··· DATASET ENTRIES ···

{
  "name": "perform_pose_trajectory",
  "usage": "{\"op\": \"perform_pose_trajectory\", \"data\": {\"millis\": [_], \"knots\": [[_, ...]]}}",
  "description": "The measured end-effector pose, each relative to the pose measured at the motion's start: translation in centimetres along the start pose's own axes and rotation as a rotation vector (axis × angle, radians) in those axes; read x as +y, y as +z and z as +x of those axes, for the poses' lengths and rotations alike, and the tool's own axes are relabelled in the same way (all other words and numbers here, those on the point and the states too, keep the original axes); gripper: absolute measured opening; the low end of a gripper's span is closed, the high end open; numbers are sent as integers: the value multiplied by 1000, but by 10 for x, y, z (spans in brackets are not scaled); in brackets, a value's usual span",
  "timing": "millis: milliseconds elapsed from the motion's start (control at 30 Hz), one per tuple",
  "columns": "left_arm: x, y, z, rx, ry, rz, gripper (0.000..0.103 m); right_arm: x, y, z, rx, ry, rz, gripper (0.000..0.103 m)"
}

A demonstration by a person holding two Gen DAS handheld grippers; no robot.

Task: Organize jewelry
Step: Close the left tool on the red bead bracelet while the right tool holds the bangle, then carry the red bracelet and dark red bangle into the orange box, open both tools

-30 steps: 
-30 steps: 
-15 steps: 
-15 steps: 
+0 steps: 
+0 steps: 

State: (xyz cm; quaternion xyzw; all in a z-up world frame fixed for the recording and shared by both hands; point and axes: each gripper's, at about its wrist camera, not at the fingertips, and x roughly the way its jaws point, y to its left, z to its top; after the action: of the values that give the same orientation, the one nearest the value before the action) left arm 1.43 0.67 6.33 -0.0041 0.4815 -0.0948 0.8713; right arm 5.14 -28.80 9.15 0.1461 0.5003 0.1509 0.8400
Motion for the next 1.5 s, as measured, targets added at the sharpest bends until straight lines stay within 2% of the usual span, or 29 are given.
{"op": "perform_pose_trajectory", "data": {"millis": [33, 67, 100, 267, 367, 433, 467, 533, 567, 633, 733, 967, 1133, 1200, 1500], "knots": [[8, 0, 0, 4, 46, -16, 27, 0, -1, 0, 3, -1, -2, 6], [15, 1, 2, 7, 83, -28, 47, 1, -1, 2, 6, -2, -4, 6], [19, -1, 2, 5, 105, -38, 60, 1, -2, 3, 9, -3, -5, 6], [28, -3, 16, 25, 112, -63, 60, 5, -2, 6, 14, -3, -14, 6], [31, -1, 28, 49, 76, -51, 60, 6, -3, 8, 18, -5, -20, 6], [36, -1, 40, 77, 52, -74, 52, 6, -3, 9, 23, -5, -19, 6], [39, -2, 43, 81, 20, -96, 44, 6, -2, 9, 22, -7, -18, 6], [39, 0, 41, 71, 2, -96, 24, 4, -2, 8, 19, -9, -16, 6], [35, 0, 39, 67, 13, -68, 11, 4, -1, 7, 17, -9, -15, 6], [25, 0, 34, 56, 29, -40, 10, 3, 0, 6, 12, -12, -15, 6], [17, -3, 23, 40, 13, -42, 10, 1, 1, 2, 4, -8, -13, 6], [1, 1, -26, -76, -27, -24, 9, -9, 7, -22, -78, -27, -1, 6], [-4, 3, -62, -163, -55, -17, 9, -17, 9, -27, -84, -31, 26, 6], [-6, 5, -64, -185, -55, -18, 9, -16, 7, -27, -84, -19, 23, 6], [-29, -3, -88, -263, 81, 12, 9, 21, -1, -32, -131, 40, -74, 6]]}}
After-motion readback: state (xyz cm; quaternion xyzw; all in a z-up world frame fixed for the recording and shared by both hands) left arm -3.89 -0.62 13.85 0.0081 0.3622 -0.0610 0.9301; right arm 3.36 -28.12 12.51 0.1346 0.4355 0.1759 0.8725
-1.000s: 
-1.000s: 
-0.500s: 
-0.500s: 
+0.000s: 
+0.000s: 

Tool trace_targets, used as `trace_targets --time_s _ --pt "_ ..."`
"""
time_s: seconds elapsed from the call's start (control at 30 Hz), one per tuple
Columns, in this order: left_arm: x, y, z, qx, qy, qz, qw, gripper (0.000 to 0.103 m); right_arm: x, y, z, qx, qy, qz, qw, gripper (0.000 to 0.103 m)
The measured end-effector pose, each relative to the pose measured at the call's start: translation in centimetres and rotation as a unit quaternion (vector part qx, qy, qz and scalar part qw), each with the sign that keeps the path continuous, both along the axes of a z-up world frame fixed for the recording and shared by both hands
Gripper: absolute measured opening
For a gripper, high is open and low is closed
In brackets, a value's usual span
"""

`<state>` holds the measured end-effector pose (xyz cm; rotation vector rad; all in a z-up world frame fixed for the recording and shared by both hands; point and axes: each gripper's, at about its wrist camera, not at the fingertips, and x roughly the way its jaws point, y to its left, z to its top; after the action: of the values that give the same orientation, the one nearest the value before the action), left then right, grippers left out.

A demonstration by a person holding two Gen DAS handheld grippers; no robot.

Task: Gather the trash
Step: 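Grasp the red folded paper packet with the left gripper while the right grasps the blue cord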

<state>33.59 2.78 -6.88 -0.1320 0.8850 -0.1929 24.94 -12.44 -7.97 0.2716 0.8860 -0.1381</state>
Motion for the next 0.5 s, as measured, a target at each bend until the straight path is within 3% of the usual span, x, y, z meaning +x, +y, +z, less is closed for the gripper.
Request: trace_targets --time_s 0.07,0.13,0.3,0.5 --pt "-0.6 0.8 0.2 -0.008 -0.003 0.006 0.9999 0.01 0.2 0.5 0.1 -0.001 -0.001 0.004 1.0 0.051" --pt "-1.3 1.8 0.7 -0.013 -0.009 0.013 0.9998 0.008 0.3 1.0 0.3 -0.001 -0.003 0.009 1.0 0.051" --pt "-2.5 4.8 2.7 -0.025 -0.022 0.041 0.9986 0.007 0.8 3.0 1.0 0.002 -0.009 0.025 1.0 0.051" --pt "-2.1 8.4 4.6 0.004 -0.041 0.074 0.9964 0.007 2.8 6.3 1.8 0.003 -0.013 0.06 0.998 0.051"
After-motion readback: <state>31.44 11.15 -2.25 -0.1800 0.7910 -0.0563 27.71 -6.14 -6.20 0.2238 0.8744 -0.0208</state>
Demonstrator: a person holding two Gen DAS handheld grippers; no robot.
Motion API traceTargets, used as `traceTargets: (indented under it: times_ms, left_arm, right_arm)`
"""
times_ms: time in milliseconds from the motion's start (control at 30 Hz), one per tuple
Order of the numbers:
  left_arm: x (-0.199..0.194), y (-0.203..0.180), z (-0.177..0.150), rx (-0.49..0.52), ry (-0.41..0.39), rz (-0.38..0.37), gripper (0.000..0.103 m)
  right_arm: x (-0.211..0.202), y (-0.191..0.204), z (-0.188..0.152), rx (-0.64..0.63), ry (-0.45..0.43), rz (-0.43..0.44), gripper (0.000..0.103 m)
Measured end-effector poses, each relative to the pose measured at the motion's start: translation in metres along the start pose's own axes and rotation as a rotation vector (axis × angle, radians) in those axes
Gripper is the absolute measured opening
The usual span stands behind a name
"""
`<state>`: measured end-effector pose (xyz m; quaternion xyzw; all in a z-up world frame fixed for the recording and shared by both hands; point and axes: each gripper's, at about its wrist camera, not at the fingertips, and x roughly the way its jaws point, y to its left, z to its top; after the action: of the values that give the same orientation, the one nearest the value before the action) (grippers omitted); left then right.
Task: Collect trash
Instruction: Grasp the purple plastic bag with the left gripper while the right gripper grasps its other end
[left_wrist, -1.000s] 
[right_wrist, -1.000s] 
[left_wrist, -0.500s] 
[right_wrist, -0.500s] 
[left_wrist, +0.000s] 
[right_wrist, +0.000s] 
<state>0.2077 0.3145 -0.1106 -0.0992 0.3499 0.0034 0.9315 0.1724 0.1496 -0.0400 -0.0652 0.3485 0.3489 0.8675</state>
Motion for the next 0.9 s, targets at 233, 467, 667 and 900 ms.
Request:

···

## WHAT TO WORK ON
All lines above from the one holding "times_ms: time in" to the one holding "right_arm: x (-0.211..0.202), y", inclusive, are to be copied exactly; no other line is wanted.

## YOUR SOLUTION
times_ms: time in milliseconds from the motion's start (control at 30 Hz), one per tuple
Order of the numbers:
  left_arm: x (-0.199..0.194), y (-0.203..0.180), z (-0.177..0.150), rx (-0.49..0.52), ry (-0.41..0.39), rz (-0.38..0.37), gripper (0.000..0.103 m)
  right_arm: x (-0.211..0.202), y (-0.191..0.204), z (-0.188..0.152), rx (-0.64..0.63), ry (-0.45..0.43), rz (-0.43..0.44), gripper (0.000..0.103 m)

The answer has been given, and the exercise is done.